The researchers found that the drugs only fix some endotypes, such as the formation of amyloid plaques. The drugs also partly fix the de-differentiation endotype, by triggering “non-neuron” cells to transform back into neurons. However, this transformation is not complete, because the neurons still lack synaptic connections and therefore cannot communicate with each other.
“What we are seeing is that fixing amyloid plaque formation does not reverse the disease in any way,” said Subramaniam. “It turns out that this endotype is way downstream, so it’s too late. Once neurons de-differentiate into non-neurons, they lose their synaptic connections, which leads to loss of memory and cognition and as a consequence, dementia.”

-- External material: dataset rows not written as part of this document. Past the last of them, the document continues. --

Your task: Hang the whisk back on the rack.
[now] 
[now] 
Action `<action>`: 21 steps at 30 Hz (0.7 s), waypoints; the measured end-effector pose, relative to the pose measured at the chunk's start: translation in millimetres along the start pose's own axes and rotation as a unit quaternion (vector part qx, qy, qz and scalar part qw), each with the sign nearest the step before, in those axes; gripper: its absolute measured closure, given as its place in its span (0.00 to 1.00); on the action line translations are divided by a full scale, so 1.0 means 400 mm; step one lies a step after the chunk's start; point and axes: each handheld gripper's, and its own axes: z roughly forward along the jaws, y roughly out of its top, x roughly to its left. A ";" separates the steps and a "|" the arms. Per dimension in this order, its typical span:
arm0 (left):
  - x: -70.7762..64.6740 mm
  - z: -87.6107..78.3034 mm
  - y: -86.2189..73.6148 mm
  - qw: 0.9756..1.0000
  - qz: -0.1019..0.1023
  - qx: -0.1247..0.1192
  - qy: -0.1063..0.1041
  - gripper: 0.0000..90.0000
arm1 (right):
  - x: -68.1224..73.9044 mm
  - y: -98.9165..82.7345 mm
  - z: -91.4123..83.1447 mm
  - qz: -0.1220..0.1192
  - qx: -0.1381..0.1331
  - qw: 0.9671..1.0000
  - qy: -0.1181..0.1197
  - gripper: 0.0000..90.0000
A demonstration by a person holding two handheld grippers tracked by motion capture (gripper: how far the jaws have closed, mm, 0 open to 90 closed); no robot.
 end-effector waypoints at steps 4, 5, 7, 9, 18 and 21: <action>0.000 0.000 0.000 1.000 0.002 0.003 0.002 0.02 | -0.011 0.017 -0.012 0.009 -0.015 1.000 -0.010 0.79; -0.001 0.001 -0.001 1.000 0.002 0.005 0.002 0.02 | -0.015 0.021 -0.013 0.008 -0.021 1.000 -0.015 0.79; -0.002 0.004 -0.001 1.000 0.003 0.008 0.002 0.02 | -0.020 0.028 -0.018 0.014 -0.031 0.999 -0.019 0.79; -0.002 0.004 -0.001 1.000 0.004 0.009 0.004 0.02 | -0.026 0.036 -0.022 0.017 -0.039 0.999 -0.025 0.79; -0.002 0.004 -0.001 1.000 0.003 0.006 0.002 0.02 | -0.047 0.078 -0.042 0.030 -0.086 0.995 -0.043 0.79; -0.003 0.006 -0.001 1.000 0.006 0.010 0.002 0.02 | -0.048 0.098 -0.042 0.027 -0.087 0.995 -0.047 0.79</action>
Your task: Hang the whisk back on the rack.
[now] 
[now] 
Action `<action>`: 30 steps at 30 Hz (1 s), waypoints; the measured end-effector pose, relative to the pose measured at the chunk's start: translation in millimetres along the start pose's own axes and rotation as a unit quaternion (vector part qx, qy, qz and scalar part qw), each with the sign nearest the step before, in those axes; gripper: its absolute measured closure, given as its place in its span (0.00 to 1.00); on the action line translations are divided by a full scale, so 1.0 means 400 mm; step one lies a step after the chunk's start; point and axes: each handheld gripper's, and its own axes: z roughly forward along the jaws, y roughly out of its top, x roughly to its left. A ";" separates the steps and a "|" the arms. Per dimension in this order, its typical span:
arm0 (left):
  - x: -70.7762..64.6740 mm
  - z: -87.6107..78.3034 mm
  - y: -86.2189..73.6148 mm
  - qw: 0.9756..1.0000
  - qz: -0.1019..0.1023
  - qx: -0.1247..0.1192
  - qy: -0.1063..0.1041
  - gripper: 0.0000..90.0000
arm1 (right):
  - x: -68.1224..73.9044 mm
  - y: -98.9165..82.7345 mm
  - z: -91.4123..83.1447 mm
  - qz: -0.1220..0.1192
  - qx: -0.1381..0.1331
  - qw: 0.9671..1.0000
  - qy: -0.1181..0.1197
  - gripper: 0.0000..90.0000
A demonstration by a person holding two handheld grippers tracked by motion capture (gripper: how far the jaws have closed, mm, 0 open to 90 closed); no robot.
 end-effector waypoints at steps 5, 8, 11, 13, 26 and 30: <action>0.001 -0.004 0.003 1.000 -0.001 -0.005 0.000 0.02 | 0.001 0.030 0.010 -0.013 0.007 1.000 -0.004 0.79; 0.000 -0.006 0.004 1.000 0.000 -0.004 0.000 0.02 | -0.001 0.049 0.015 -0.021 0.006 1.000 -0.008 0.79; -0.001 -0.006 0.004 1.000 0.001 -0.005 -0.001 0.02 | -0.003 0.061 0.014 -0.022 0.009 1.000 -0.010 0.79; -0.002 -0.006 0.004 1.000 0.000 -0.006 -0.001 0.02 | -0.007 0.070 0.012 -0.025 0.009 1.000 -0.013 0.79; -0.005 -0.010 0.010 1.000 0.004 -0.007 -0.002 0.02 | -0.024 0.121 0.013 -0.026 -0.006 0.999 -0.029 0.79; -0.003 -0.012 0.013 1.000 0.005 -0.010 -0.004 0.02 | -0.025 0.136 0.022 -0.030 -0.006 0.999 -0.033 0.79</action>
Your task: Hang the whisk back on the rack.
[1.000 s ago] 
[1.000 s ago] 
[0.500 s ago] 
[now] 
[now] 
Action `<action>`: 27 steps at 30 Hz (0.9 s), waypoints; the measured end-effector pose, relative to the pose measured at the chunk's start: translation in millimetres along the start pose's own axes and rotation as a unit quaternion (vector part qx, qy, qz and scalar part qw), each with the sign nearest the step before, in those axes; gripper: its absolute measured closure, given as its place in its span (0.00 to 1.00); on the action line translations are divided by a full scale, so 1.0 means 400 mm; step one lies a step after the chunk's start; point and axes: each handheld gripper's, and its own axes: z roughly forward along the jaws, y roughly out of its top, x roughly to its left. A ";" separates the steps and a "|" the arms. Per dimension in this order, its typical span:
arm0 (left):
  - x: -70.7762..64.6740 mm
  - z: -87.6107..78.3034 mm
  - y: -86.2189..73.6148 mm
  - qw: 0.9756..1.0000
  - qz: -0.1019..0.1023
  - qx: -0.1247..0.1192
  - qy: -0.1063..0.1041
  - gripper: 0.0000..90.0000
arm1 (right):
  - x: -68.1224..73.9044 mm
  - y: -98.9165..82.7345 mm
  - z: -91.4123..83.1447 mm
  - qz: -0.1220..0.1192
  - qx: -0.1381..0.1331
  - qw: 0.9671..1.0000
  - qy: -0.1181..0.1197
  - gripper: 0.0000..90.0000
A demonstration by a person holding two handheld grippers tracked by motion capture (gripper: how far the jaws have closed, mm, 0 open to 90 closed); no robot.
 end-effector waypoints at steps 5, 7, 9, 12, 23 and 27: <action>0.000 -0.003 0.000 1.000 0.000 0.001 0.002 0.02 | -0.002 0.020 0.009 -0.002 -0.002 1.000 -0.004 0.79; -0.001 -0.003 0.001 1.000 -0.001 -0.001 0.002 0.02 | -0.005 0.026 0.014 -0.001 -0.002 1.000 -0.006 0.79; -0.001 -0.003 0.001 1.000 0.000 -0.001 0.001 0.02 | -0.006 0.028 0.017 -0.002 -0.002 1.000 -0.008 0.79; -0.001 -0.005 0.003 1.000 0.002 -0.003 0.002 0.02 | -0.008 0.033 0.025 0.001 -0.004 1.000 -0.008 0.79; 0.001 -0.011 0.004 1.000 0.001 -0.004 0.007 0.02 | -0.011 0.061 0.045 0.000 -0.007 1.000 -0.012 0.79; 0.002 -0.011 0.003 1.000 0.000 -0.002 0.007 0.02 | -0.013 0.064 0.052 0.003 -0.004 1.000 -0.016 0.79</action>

Next, the researchers will evaluate their drug screening method on brain organoids. “We want to take this a step further to screen drugs on more realistic tissues, not just neurons in a dish,” said Subramaniam. The team will also work on developing new Alzheimer’s drug candidates and screening them with their method.
The findings were reported in a paper published in Alzheimer’s & Dementia: The Journal of the Alzheimer’s Association.